Methodology
Data sources, preprocessing, warehouse design and model details
Dataset
This analysis uses the Crunchbase Startup Investments dataset containing 54,294 companies across 113 countries and 753 markets. The dataset includes company status (operating, acquired, closed), total funding amounts, individual funding round amounts (Seed through Round H), geographic information and founding dates.
Data Preprocessing & ETL
The ETL pipeline cleans funding amounts (removing formatting artifacts, handling missing values encoded as dashes), drops records with missing status labels (~6,170 rows), engineers 12 derived features (funding_age_days, time_to_first_funding, binary round flags, total_funding_types, highest_round), label-encodes categorical variables and standardizes numerical features. Data quality metrics are tracked at each step.
Star Schema Warehouse
The cleaned data is decomposed into a star schema: a central fact_startup table (one row per company, all numeric measures) surrounded by four dimension tables (dim_market, dim_country, dim_time, dim_stage). Three pre-aggregated OLAP cube faces are generated: Market×Year, Country×Stage and Market×Country. This design enables instant slice-and-dice operations on the frontend.
Classification: Success Prediction
Seven classification models predict startup outcome (acquired vs. closed) on ~5,500 labeled samples: Logistic Regression, Decision Tree, Random Forest, XGBoost, SVM (RBF kernel), K-Nearest Neighbors and Gaussian Naive Bayes. Class imbalance (60:40) is handled with SMOTE oversampling. Models are evaluated via stratified 5-fold cross-validation on accuracy, precision, recall, F1 and ROC-AUC.
Clustering: K-Means & DBSCAN
K-Means clustering segments 190+ markets by funding behavior (volume, deal size, success rate, rounds). The optimal k is determined by elbow method and silhouette scores. DBSCAN is applied at the company level to find density-based clusters and noise points in funding/round/age space. Isolation Forest (5% contamination) provides continuous anomaly scores for outlier detection.

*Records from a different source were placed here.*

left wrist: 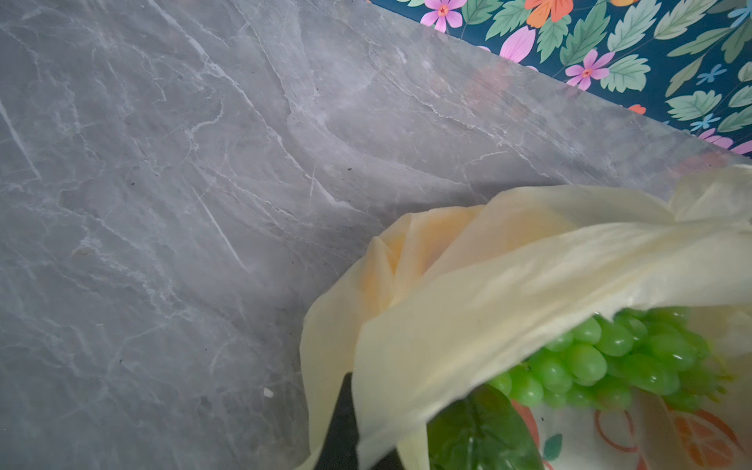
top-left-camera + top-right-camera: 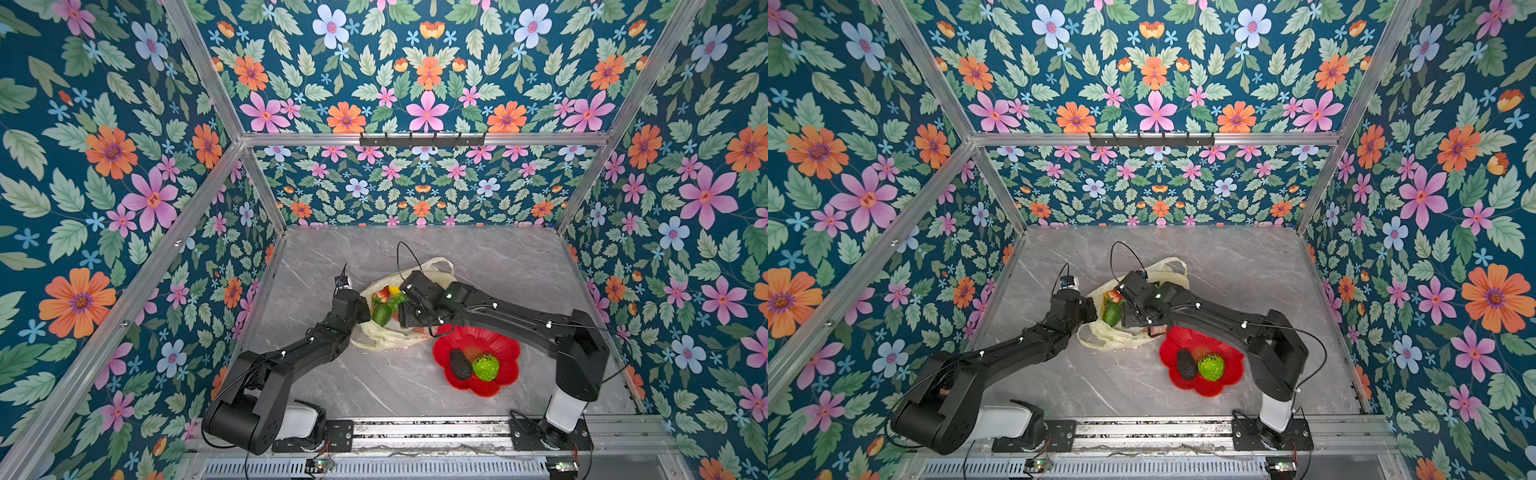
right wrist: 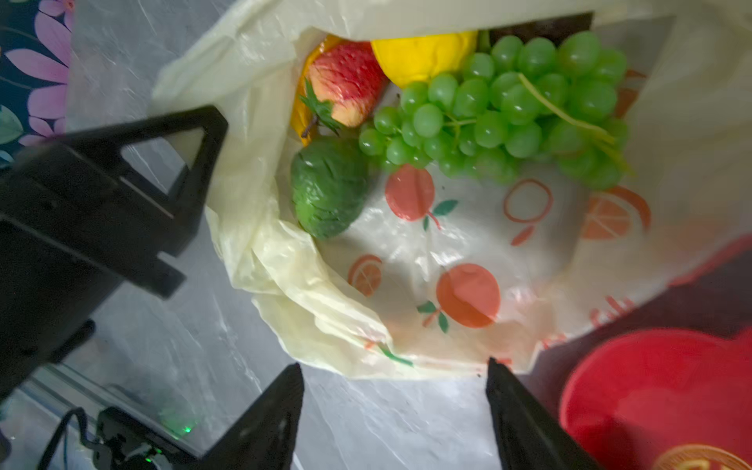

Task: Take fruits out of the plastic bag
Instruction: Pick up the fruit from the plastic bag.

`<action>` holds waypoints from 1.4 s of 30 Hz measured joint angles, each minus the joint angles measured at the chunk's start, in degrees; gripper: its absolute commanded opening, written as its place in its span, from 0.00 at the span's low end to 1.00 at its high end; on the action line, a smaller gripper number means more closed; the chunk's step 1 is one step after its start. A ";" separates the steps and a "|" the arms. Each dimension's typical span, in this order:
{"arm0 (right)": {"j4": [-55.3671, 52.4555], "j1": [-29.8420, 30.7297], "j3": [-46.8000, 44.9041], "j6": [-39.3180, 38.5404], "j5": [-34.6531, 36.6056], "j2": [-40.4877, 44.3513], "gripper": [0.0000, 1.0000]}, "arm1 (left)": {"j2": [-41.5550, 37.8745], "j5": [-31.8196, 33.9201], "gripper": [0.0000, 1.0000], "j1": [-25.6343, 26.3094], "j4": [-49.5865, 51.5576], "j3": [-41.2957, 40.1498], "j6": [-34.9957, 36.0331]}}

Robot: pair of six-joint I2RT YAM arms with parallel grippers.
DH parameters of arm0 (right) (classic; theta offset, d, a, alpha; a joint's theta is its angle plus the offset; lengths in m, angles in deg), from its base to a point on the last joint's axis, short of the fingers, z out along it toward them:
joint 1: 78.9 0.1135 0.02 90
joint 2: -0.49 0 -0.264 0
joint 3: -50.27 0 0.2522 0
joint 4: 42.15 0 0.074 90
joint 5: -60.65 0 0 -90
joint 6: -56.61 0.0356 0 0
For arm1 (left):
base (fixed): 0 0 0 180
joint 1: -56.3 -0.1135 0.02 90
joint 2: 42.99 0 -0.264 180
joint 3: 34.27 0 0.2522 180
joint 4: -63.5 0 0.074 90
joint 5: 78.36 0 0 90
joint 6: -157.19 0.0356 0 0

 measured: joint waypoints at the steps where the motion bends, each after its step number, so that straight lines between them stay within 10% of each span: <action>1: 0.83 -0.22 1.22 0.13 -0.07 -1.29 0.73 | 0.31 -0.63 0.00 -0.22 -0.20 0.02 -0.04; 28: 8.68 -3.30 11.06 6.16 -8.24 -18.80 0.79 | 0.96 -2.25 0.00 -0.55 -0.24 0.35 -1.29; 42: 8.87 -3.80 13.07 7.23 -11.87 -22.32 0.60 | 1.29 -2.32 0.00 -0.55 -0.24 0.46 -1.29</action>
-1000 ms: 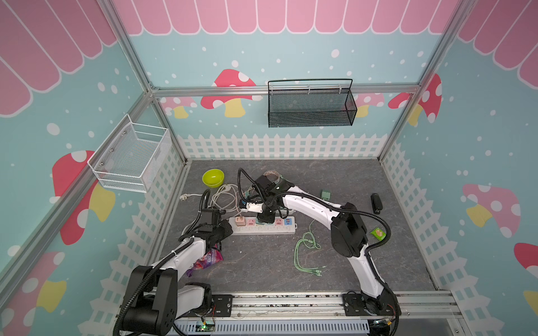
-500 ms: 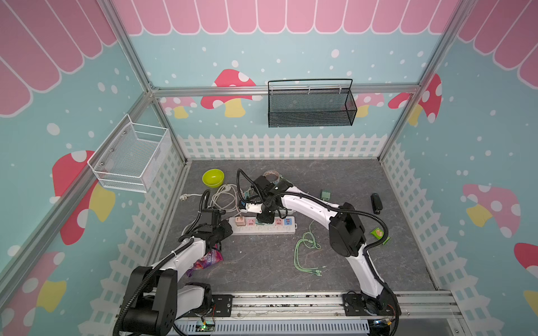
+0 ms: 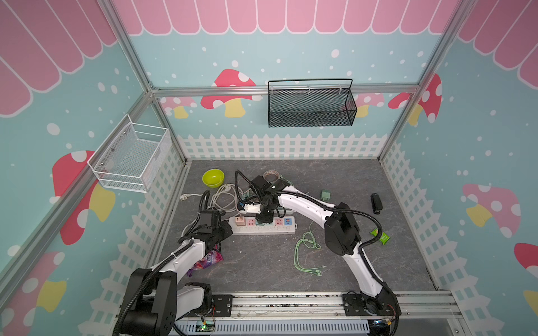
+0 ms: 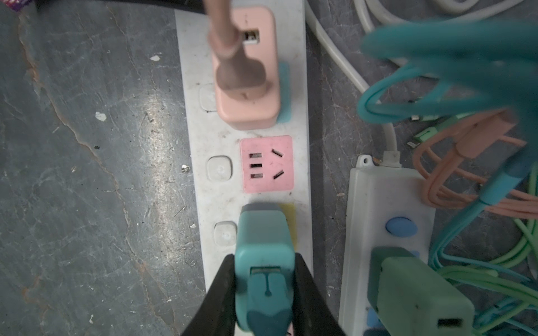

Association Rules: Pattern Mining
The Apriori algorithm discovers co-occurrence patterns in binarized transaction data (funding types, markets, geographies, outcomes). Minimum support: 1%, minimum confidence: 50%. Rules are ranked by lift and filtered for status-as-consequent rules.
AI Analyst
The chatbot uses Google Gemini 2.0 Flash via client-side API calls. It receives a system prompt containing summary statistics from the dataset and is constrained to reference only the data available on this platform. No conversation data is stored. The API key is domain-restricted for deployment security.
Limitations
The dataset covers companies founded up to 2014. Funding amounts may be incomplete. Status labels are simplified (acquired ≠ always success, operating ≠ always healthy). US-centric bias (~53%) affects geographic generalizability. The chatbot can hallucinate despite system prompt constraints.